2015年7月9日木曜日

やっぱり肉が好き。

昔の話だけれど、オーストラリアの牛の解体工場で不法労働をしていた。
朝6時から始業して、夕の18時までに200頭捌く、割にデカイ工場だった。
工場に着いて車を降りると、人は否応なく二種類に振るい分けられた。降りて歩行可能な人間と、降りた瞬間にうずくまって嘔吐する人間と。男女であるとか国籍であるとか、屈強であるとかないとか、そんな事は関係なかった。
あれだけの質量のある生き物が日に200頭お亡くなりになるそこは、言うなれば死の臭いで充満していた。それ故、その工場は半径70km以内に何もないところにあった。
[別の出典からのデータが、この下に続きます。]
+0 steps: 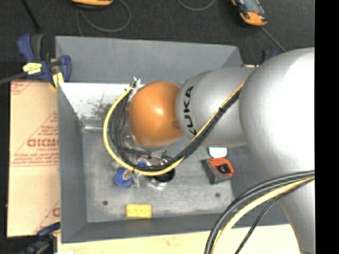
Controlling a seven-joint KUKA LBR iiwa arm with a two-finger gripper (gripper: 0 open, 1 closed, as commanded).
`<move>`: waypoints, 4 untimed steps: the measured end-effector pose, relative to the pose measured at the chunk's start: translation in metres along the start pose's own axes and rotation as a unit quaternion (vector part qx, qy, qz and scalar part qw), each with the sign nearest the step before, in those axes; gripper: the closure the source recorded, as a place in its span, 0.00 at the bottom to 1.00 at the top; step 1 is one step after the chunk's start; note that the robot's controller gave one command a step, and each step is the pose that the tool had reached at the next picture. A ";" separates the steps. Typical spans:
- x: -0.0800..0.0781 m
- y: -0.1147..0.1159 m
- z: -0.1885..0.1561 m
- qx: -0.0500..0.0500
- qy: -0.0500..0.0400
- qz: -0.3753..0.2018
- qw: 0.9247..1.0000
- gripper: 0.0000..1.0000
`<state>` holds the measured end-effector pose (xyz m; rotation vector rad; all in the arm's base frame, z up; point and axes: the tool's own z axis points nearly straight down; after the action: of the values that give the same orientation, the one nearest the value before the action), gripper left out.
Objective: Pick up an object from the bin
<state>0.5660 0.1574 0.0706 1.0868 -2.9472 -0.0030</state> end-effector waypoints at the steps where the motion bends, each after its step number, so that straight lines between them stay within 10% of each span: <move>1: 0.000 -0.001 -0.004 -0.001 0.001 0.000 1.000 1.00; 3: -0.020 -0.017 -0.042 0.004 -0.005 -0.092 0.996 1.00; 4: -0.013 -0.024 -0.066 -0.002 0.004 -0.016 1.000 1.00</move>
Offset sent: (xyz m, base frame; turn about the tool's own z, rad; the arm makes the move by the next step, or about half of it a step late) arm 0.0204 -0.0020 0.0751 -0.2316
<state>0.5910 0.1475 0.1369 1.1296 -2.9223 -0.0049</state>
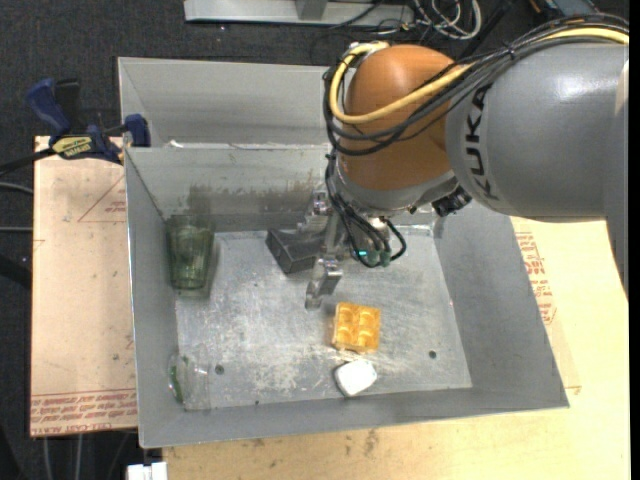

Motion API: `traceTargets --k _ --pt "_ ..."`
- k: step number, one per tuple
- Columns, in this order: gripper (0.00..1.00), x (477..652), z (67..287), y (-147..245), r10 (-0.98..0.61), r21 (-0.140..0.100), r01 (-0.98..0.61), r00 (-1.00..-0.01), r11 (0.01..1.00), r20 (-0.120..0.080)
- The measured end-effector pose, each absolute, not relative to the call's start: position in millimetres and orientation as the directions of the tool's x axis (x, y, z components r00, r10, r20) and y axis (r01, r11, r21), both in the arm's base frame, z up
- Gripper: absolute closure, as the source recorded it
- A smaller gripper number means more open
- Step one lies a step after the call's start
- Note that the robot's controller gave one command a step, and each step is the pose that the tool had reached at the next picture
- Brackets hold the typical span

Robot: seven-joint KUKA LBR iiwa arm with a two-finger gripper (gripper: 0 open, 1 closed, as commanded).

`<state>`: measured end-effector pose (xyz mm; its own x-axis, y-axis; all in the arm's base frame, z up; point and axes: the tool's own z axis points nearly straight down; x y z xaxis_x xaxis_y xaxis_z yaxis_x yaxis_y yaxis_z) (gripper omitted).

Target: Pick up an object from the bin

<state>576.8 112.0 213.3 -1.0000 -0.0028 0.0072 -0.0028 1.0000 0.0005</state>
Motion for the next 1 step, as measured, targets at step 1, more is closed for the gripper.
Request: traceTargets --k 1 --pt "0.00 578.4 218.1 111.4 0.000 0.001 0.000 -1.000 1.000 -0.001"
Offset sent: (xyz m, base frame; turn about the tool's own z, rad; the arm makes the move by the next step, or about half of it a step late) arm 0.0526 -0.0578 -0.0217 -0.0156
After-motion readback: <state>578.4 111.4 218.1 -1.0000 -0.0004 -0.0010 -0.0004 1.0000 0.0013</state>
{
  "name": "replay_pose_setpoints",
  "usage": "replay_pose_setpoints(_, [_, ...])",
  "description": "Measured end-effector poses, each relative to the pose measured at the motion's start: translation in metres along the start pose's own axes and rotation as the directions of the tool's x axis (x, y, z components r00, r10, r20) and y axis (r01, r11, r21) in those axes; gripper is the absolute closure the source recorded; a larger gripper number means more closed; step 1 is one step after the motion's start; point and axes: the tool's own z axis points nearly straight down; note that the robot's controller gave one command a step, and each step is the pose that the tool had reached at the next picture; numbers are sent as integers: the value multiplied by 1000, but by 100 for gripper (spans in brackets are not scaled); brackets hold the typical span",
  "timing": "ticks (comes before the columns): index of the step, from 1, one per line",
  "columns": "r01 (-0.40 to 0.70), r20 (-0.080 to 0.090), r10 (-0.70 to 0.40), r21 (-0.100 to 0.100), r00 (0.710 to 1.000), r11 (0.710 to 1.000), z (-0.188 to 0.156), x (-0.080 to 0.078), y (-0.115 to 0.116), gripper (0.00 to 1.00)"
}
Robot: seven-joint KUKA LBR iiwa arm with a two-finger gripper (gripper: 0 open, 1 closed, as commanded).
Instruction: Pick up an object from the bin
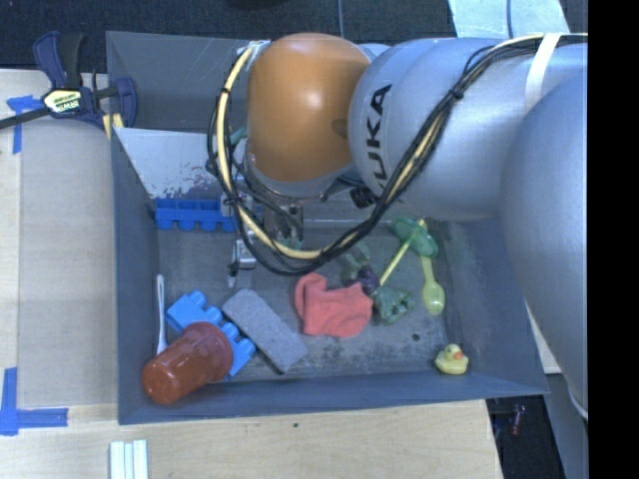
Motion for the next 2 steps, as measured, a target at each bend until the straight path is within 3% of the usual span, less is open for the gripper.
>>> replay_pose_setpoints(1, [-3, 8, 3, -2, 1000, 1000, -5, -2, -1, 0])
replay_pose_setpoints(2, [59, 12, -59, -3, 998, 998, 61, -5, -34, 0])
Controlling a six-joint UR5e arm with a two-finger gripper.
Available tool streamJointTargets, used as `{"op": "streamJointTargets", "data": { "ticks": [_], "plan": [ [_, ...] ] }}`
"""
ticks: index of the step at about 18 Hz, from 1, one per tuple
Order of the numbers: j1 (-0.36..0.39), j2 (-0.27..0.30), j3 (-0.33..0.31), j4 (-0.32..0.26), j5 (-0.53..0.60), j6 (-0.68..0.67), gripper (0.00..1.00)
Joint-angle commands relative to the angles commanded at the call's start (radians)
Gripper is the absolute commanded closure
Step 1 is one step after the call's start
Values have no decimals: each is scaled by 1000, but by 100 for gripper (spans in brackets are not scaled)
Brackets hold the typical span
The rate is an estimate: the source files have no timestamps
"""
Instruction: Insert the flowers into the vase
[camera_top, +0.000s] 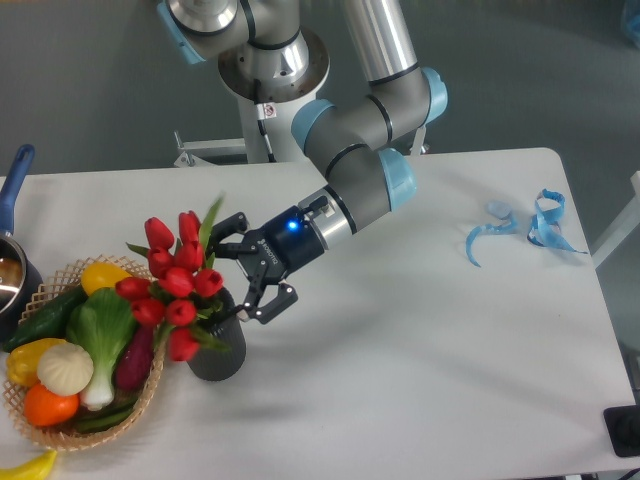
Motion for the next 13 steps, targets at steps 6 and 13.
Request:
{"op": "streamJointTargets", "data": {
  "ticks": [6,13],
  "plan": [
    [49,5,-25,0,0,-2,0],
    [167,28,-31,0,2,-3,0]
  ]
}}
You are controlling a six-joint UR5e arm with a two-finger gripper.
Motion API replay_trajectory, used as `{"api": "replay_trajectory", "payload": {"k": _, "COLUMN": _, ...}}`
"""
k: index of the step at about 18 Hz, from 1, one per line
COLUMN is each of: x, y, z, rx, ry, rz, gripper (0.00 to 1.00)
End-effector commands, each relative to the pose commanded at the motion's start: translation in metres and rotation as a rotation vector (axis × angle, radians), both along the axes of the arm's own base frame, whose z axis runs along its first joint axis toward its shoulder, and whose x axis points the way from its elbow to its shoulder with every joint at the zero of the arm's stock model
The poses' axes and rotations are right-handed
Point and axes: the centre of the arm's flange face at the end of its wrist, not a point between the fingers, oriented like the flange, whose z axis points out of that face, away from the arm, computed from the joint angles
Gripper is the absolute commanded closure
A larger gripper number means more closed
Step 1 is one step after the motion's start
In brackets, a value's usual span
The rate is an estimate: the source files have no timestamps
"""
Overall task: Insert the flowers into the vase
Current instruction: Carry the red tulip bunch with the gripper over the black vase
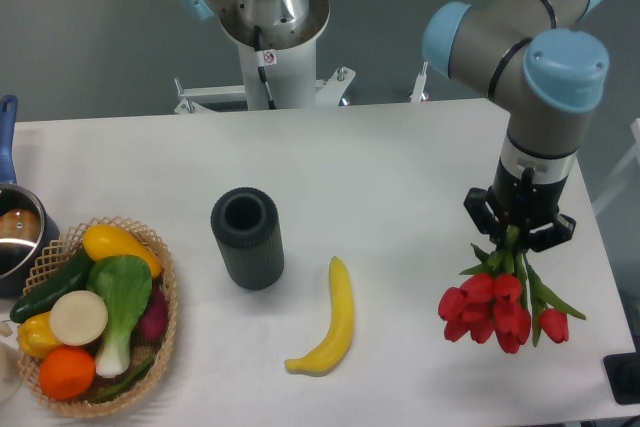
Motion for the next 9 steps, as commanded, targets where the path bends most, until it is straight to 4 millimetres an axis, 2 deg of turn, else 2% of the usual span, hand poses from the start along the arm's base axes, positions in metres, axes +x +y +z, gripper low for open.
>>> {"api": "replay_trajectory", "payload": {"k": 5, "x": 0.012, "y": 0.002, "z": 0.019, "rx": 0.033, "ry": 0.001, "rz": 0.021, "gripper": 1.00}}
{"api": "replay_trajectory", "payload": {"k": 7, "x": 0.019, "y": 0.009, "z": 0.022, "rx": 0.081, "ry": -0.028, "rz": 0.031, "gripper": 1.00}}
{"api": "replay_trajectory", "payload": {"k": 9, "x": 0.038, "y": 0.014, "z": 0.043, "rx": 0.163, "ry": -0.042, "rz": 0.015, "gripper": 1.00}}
当時19歳で、まだ恐いものも女心も全く理解しない小僧だった私には、当然その「臭い」を感知する機能など備わっておらずおかげでもりもり働けたが、一日中牛の内臓をかき出す単純作業には閉口した。コンベアーに乗って流れてくる牛の内臓をかき出す→ホースで水洗いする→顎の下に巨大なフックを刺す、という三工程を10mの持ち幅の中で完了させるには、体力と根性以外に、一切の感情や思考を一時的に凍結させる、みたいな特殊な能力が必要で、私にとっては何よりそれが難しかった。
しかし、救いはあった。荒くれ者ばかりが500人も詰め込まれた工場では頻繁に喧嘩が勃発した。内臓係とか箱詰め係、計量係以外の人間は、吊られた牛を手元に引き寄せるための鋭い鉤を左手首に、肉を切り落とす用のちょっとした刀みたいなナイフを右手に持っていて、ほぼフック船長化していた。ナイフは手を離せば下に落ちるがフックはそうもいかない。外すのには多少時間がかかるし、そんなことしてたらのされるのは誰の目にも明らかだったので、喧嘩は例外なくフック付きで催された。それ故毎回酷いことになったし、そのうちの何回かはついうっかりしたのか二人とも右手のブツもそのままに突入したので、凄惨といっても良い状態になった。
本当に悪いのは周りの人間達だった。喧嘩中はラインが止まって働かなくても良かったので、我々は二人を止めるどころかあの手この手で必死に煽り立て、怒り過ぎてパンパンになった監督がとんでくると即座に、作業が出来なくていかにも不服だという顔をした。

そんな職場での唯一の楽しみが昼飯だった。
そこは牛肉工場の社員食堂、ビーフステーキが兎に角安かった。
当時街で一番安いフードコートに行くと、1パウンドのTボーンステーキにてんこ盛りのライスとマッシュポテトにビールが一瓶付いて、約800円だった。この地上に天国があるとしたらここだなって思ってたけれど、その食堂では値段は更にその半額以下だった。仕事は嫌だったけれど、その食堂には永住しても良かった。
唯一の友人といっていいBinksは場内で3番目に腕が良くて2番目に強くて気の短さは1番という暴れん坊だったし、持ち場が隣のPatrickは暇があれば有事に備えてナイフを研いでいたし、直属の上司Edwinは水筒にラム酒を隠し持っていた為いつも妙に甘い香りを漂わせていたし。どちらかと言えば環境良好とは言い難いその職場において、完全弱者である私にとって肉というのは力そのものだったし、「肉を食べる」という行為は、「生きる」という行為そのものだった。
当時19歳で、肌の白い女の子の事と、どうやって日本に辿り着こうかという事で頭が目一杯だった私は、当然そんな小難しいことに考えが及ぶ筈もなかった。けれど、仕事柄一切の牛肉が食べられなくなってサラダや揚げた魚をモソモソ食べている先輩達を尻目に、親の仇でも取るかのような勢いで飽きもせずガブガブとステーキを食らった。これといった理由なんてなかった。全身が肉を欲していた。胃に落ちた肉は確かな質量をもってやがて熱となり、身体中を巡り、私に活力とやる気を与えた。そうして得た力を、私は全力で午後の喧嘩の応援に当てた。

今思えばこれが私のビーフステーキの原体験かもしれない。

肉は人を裏切らない。きちんと食べた人の身になるような肉を提供できたら良いな、何て事を考えたり考えなかったりで、今日も肉を焼いております。